Une enseigne du Crédit Agricole au Mans.
Une enseigne du Crédit Agricole au Mans. — GILE MICHEL/SIPA

FINANCES

Etats-Unis: Plus de 700 millions d'euros d'amende pour le Crédit Agricole

On reproche à la banque française d'avoir violé des embargos...

Huit cents millions de dollars (706 millions d'euros) et on n'en parle plus. La banque française Crédit agricole a accepté de payer cette somme aux autorités américaines pour clore les enquêtes de régulateurs sur des violations d’embargos contre l’Iran et le Soudan, a indiqué lundi à l’AFP une source proche du dossier.

Cet accord pourrait être annoncé dès ce mardi ou cette semaine, a ajouté sous couvert d’anonymat cette source, ajoutant que les deux parties sont tombées d’accord sur tous les points du compromis. Les autorités concernées sont le département de la Justice (DoJ), le régulateur des services financiers de New York (DFS), la Réserve fédérale (Fed) et le département du Trésor. Contacté par l’AFP, le DFS s’est refusé à tout commentaire. Le groupe Crédit agricole n’a pas répondu dans l’immédiat aux sollicitations de l’AFP.
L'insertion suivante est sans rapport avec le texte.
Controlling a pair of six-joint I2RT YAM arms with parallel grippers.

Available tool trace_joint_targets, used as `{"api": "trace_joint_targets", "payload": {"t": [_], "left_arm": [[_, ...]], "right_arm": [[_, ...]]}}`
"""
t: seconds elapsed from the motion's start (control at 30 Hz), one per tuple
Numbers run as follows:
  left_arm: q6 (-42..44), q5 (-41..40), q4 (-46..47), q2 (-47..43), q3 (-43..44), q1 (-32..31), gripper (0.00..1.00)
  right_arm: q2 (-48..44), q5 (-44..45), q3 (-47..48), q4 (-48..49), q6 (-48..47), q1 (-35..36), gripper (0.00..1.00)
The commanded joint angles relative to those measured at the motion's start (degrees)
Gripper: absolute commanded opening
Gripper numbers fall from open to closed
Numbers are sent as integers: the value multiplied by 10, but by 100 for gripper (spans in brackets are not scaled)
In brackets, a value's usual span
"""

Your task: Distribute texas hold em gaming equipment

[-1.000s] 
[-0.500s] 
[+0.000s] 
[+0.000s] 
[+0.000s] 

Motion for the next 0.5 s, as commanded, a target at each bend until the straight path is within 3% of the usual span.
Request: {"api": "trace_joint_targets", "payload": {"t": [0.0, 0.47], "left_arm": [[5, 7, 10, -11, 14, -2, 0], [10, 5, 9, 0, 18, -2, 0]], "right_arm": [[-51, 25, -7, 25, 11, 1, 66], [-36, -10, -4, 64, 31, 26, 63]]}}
Des banquiers mis à la porte

L’accord devrait être un « deferred prosecution agreement », c’est-à-dire un arrangement selon lequel la banque reconnaît des éléments et s’engage à ne plus commettre d’infractions similaires. Elle devrait promettre de renforcer dans ce cadre ses procédures de contrôle. En échange, les autorités devraient renoncer à la poursuivre au pénal. La banque mutualiste devrait échapper ainsi, selon la source, à un « plaider coupable » et n’aurait pas à requérir des dispenses spécifiques pour continuer à exercer certaines activités, comme gérer des actifs pour les fonds de pension.

Plusieurs banquiers impliqués dans les transactions litigieuses ont quitté la banque, un seul est encore en place et devrait partir incessamment, d’après cette même source. Les autorités américaines accusent le Crédit agricole d’avoir transféré des milliards de dollars pour le compte d’entités soumises à des sanctions américaines en profitant d’une faille juridique aux Etats-Unis. L’enquête s’est concentrée sur des pays comme le Soudan, Cuba et l’Iran et sur des opérations qui auraient été effectuées entre 2003 et 2008, selon ces sources.